• [TASK DIRECTIONS]: Starting at the line with "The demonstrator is", retype every line through the end of the listing exactly as written, and nothing before it.

• [SUPPLIED MATERIAL]:
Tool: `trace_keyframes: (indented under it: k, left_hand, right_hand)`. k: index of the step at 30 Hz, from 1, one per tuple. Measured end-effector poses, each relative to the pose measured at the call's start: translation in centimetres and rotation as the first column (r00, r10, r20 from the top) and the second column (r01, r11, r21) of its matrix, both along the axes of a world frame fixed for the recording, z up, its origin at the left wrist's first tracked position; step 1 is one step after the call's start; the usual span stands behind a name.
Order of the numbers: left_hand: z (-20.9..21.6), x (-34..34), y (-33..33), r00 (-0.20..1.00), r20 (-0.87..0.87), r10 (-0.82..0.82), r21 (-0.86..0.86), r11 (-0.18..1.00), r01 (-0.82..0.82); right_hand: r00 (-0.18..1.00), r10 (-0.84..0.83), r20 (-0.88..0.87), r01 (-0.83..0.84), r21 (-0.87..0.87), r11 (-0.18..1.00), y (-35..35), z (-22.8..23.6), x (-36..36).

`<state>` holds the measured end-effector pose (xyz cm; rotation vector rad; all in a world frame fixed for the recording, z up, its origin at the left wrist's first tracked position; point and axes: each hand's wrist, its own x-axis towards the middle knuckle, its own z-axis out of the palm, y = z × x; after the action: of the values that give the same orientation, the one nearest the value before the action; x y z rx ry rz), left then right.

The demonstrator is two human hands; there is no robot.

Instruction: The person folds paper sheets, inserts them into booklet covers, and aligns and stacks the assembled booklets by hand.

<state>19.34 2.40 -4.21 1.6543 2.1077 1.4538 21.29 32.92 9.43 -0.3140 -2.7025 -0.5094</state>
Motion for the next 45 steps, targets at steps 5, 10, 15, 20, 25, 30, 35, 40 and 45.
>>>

• [RESULT FOR THIS TASK]:
The demonstrator is two human hands; there is no robot.

Instruction: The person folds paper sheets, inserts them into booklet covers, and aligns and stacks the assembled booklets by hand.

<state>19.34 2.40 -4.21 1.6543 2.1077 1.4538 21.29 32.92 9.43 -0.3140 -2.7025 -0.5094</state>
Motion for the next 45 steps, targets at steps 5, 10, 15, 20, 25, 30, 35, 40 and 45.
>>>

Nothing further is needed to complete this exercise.